Do you mean Bf-109 (Me-109) or the Fw-190?


----------



## cheddar cheese (Jun 10, 2005)

He better mean Fw-190 8)


----------



## DerAdlerIstGelandet (Jun 10, 2005)

Well I agree somewhat but I still think the 109 was one of the best aircraft but she was not the best possible fighter.

Out of his list I would go with the 190 if that is what he means. Deffinatly not a 109 or a Hurricane.


----------



## dinos7 (Jun 10, 2005)

i meant the fw-190


----------



## wmaxt (Jun 10, 2005)

I'll stick with these P-38, Spitfire, fw-190/Ta-152 and F4U.
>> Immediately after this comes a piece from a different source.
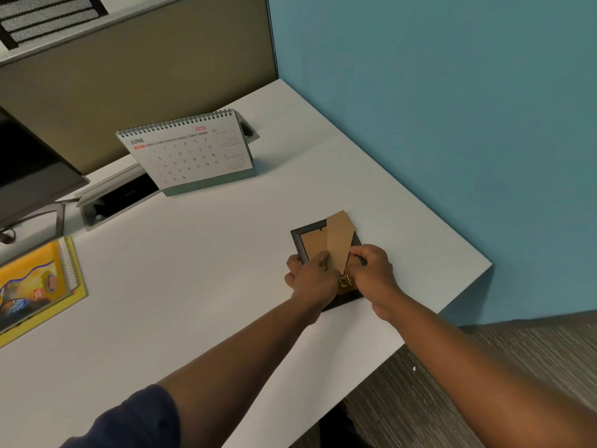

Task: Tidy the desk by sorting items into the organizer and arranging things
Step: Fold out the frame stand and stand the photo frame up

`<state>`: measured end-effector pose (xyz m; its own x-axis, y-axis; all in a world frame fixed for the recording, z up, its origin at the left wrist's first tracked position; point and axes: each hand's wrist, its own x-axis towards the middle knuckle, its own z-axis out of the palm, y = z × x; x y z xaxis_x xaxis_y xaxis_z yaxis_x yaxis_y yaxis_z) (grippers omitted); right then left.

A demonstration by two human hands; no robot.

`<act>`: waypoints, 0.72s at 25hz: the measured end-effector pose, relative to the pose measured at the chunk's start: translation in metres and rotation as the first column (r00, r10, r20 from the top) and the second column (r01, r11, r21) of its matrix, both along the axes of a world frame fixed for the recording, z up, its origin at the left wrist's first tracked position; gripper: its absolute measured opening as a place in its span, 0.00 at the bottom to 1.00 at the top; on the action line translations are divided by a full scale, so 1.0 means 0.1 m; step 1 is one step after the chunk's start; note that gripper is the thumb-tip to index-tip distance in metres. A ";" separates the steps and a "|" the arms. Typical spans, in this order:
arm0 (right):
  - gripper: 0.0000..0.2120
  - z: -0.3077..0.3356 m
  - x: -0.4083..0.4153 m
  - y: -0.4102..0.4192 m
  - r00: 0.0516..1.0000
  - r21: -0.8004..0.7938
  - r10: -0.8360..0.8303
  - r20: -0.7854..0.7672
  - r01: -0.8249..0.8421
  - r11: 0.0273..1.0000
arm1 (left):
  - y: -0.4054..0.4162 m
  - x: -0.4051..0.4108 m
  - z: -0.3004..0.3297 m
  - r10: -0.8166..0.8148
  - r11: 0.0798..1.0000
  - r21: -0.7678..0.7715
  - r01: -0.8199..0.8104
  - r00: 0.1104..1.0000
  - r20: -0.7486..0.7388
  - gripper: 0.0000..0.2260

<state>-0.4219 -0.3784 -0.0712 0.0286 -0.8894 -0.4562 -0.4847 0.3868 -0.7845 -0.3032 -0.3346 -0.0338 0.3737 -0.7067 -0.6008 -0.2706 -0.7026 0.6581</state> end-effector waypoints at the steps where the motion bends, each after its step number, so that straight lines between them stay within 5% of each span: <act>1: 0.18 0.01 0.02 0.00 1.000 0.019 -0.016 0.016 0.016 1.000 | -0.01 -0.02 -0.01 0.005 1.000 0.004 -0.005 1.000 0.000 0.26; 10: 0.10 0.16 -0.01 -0.02 0.970 0.132 -0.087 0.225 0.059 0.990 | -0.19 0.06 -0.15 0.283 0.959 0.042 -0.280 0.938 -0.200 0.10; 18: 0.08 0.27 -0.07 0.00 0.988 0.034 0.001 0.155 -0.006 0.999 | -0.20 0.17 -0.24 0.216 0.976 0.041 -0.212 0.951 -0.219 0.11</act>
The P-51 was a good aircraft but I would choose the planes mentioned above first. The only advantage the P-51 has over the last 3 is range, and it doesn't even have that over the P-38.

wmaxt


----------



## the lancaster kicks ass (Jun 10, 2005)

remember guys (if you'd read the first pages) that the idea of this thread isn't to find the best fighters, it's to design you're own single engined fighter taking characteristics from different fighters..........


----------



## DerAdlerIstGelandet (Jun 11, 2005)

Hmmm lets see then. You know I dont know because I dont think with what was operational in WW2 you could get something better then a Ta-152.


----------



## cheddar cheese (Jun 11, 2005)

If the Italians had continued plane development we could have seen some rivals for the Ta-152.


----------



## Nonskimmer (Jun 11, 2005)

Such as?


----------



## cheddar cheese (Jun 11, 2005)

Well, in 1943 the Series-5 fighters were beter than anything at the time. The Fiat G.56 with the DB-603 would have been great, and although never built, the Re-2006 could have been similarly great. Ok these planes are not up to Ta-152 standards, but I think that given 2 more years of design and development at the same rate they were going at in 1943 they could have had some truly great fighters around.


----------



## Nonskimmer (Jun 11, 2005)

Hmmm, possibly.


----------



## cheddar cheese (Jun 11, 2005)

Its impossible to tell though really. Im just going by logic.


----------



## DerAdlerIstGelandet (Jun 11, 2005)

I dont see the Italians being capable of doing so. Even today they rely on others for anything that is worth a damn.


----------



## Nonskimmer (Jun 11, 2005)

Sounds like here.


----------



## DerAdlerIstGelandet (Jun 11, 2005)

Yeah but you guys buy some pretty good stuff though.


----------



## Nonskimmer (Jun 11, 2005)

We do?


----------



## DerAdlerIstGelandet (Jun 11, 2005)

You bought the Hornet and the Leopard tanks. My understanding is you are buying new ones also. Dont you use the Fox also. The Fox is pretty sweet.


----------



## Nonskimmer (Jun 11, 2005)

Not sure about the Fox.
The problem Adler is that we'll buy or make something ourselves, and then keep it around for forty years at a stretch. There's only so much updating you can do to a piece of equipment.


----------



## DerAdlerIstGelandet (Jun 11, 2005)

Yeah but the new Leopards that I believe you are buying from Germany are just as good as any main battle tank out there. I am not sure if you are buying it but I heard from a Friend of mine from Ottowa that you are. We need to get back on topic after this though. Here it is:

*Leopard IIA-6*



> LEOPARD 2 MAIN BATTLE TANK, GERMANY
> The Leopard 2 is a main battle tank developed by Krauss-Maffei AG, now Krauss-Maffei Wegmann (KMW), of Munchen, Germany. The Leopard 2 is a successor to the successful Leopard 1.
> 
> LEOPARD 2 PROGRAMME
> ...


----------



## Nonskimmer (Jun 11, 2005)

Cool. Thanks for the info.


----------



## DerAdlerIstGelandet (Jun 11, 2005)

Yeap now we wait till someone gets back on track with this thread because honestly other then the Ta-152 I dont how to make a better fighter based of off aircraft that already existed.


----------



## the lancaster kicks ass (Jun 11, 2005)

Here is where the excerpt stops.